Northern Ontario Hockey Association
- Sport: Ice hockey
- Jurisdiction: Regional
- Abbreviation: NOHA
- Founded: 1919
- Affiliation: Ontario Hockey Federation
- Affiliation date: 1989
- Headquarters: North Bay, Ontario
- President: Steve Lawrence

Official website
- www.noha-hockey.com
- Canada

= Northern Ontario Hockey Association =

Ice hockey governing body

The Northern Ontario Hockey Association (NOHA) is an ice hockey governing body for minor, junior and senior ice hockey. The NOHA is sanctioned by the Ontario Hockey Federation and Hockey Canada. The major league run by the NOHA is the Northern Ontario Junior Hockey League of the Canadian Junior A Hockey League.

==History==
The NOHA was founded on October 8, 1919, by Angus D. Campbell. On November 18, 1919, NOHA became an affiliate of the Ontario Hockey Association (OHA). In May 1963, the NOHA applied to the Canadian Amateur Hockey Association to become an equal branch to the OHA. When the request was denied, OHA president Lloyd Pollock stated that measures needed to be put in place to prevent the migration of players southwards to the more populated OHA, and preserve the leagues in Northern Ontario.

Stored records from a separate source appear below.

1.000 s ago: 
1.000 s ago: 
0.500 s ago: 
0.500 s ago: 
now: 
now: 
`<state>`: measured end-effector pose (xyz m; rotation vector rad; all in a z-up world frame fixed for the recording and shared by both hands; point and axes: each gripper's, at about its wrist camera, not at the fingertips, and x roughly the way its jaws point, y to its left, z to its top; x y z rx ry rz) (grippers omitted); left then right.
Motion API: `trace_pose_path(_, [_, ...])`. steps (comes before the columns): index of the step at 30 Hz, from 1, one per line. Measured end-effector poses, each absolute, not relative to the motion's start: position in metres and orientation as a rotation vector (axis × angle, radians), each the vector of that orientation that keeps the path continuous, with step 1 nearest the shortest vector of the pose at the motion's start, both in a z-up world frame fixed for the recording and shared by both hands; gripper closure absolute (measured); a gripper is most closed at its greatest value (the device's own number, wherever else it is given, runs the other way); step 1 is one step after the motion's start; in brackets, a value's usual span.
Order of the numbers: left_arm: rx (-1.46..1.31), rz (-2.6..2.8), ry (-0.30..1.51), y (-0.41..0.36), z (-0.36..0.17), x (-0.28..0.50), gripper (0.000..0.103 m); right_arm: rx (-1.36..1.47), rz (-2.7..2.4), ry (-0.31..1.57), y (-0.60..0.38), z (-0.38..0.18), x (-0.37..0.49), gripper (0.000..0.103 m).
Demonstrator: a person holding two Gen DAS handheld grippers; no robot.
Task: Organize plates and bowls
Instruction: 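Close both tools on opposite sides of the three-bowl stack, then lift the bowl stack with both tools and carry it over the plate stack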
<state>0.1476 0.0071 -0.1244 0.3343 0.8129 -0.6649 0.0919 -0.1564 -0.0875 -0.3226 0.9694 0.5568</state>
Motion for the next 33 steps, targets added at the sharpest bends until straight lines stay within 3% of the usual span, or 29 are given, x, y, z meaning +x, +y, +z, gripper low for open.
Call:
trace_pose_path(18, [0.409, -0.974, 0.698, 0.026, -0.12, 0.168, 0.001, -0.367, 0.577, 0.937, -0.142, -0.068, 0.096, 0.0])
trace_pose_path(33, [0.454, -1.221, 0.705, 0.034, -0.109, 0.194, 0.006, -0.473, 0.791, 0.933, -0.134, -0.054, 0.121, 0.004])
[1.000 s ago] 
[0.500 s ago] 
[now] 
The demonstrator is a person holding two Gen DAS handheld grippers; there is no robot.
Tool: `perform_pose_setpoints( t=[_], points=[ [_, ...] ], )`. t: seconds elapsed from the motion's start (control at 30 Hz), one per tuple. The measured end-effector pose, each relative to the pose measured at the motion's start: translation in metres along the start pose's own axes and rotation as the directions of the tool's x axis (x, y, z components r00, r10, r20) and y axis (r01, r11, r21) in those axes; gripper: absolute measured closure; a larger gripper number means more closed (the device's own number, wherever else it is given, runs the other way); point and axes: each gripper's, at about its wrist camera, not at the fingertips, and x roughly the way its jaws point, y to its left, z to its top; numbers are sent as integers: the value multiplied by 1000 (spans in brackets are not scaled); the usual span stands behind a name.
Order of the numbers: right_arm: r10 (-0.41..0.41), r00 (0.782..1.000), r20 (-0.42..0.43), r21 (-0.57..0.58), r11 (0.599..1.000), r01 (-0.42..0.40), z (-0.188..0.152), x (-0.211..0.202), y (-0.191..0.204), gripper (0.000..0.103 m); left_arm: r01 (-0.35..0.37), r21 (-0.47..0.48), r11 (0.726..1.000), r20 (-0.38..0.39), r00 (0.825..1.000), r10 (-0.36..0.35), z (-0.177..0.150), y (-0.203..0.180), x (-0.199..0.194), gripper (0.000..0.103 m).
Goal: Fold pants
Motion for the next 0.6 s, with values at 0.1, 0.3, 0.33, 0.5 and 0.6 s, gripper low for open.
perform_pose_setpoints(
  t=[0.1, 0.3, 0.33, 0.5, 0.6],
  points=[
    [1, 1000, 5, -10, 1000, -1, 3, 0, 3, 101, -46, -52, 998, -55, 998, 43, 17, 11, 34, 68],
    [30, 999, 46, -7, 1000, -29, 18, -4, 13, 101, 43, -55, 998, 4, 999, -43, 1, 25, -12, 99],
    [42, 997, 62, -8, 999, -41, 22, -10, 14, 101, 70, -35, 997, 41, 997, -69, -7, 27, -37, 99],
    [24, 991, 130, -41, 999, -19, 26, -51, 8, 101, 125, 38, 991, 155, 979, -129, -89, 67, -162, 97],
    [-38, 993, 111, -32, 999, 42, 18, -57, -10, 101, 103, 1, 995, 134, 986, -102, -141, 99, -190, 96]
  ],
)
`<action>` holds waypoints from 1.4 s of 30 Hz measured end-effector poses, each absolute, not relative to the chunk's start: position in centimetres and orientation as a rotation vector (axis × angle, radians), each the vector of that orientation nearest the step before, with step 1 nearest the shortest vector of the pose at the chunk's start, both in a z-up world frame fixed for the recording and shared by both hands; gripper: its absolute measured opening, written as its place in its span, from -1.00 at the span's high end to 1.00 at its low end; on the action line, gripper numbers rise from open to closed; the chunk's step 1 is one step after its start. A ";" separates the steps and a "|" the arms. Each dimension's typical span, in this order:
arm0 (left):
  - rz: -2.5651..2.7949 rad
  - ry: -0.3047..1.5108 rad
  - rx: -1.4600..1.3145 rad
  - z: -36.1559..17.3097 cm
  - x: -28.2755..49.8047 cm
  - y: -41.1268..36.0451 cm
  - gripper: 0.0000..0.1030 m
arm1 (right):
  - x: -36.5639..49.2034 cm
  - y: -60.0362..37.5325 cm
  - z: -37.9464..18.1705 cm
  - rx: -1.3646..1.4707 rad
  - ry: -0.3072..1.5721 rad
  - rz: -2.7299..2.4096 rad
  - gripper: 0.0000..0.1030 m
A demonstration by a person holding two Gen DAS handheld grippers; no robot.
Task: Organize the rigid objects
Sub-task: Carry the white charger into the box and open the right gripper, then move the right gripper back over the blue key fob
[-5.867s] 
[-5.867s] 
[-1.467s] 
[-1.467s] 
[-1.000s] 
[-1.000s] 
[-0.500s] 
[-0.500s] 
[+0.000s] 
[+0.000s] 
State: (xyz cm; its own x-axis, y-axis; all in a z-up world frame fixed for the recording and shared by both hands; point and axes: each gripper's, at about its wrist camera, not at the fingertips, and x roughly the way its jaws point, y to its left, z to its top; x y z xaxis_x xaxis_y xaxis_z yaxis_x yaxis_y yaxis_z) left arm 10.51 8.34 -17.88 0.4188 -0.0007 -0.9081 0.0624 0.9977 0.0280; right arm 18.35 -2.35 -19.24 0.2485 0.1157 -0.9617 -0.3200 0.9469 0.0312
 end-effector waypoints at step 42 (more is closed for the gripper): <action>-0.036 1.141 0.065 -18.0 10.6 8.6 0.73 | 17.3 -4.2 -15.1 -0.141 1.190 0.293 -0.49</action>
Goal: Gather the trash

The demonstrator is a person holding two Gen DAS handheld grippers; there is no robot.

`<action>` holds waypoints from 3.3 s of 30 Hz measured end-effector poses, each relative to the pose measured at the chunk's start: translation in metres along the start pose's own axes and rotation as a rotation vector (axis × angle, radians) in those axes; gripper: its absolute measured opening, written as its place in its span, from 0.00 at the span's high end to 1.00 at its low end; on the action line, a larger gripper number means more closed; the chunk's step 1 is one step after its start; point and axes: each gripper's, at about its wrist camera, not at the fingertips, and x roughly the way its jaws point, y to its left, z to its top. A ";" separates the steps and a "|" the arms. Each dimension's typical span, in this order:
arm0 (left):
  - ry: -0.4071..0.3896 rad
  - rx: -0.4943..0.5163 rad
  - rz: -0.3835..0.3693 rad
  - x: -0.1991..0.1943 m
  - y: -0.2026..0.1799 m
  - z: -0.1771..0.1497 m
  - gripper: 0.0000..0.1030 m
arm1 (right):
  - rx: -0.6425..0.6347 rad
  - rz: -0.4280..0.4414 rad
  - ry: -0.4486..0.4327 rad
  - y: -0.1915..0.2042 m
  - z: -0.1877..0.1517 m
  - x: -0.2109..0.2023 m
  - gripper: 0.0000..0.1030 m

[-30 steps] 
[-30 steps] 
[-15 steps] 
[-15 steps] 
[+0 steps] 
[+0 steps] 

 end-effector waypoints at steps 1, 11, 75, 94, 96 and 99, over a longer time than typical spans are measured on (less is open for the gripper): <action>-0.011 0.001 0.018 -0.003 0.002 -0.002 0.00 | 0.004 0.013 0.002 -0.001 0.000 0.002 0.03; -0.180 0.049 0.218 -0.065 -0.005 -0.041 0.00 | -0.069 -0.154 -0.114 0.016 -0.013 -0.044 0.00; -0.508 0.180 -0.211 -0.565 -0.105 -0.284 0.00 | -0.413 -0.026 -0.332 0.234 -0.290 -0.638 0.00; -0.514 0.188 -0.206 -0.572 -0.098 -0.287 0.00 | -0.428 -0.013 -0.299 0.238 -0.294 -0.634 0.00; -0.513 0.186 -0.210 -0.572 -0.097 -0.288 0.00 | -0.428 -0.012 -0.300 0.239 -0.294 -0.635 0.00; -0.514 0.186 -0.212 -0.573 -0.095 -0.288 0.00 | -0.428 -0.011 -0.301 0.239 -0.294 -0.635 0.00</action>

During the summer in 1989, the Metro Toronto Hockey League, Ontario Minor Hockey Association (OMHA), OHA and NOHA, joined under the umbrella of the Ontario Hockey Federation (OHF). Each organization was given equal representation on its board of governors, which was given the mandate to oversee hockey in Ontario, and be a review panel for three years to propose further restructuring if necessary.

The senior A-level champions of the NOHA and the OHA formerly competed in a playoffs series for the W. A. Hewitt Trophy.

Former leagues
- International Junior B Hockey League
- North of Superior Junior B Hockey League
- Northern Ontario Junior Hockey Association

==Jurisdiction==

NOHA has jurisdiction over minor, junior and senior ice hockey (excluding Major Junior) in "the area east of the 85th meridian along the shoreline of Lake Superior and Lake Huron in an easterly direction to the French River, including all of the Manitoulin Islands, along the French River to Highway 69, southerly along Highway 69 to Highway 522, easterly along Highway 522 to the western boundary of the Township of South Himsworth, southerly along the western boundary of the Township of South Himsworth, easterly along the southern boundary of the Township of South Himsworth and the Township of Boulter to the western boundary of Algonquin Provincial Park, northerly along the western boundary of Algonquin Provincial Park to the northern boundary of Algonquin Provincial Park, further from this point easterly along the northern boundary of Algonquin Provincial Park, including the community of Kiosk to the eastern boundary of the OHF’s jurisdiction."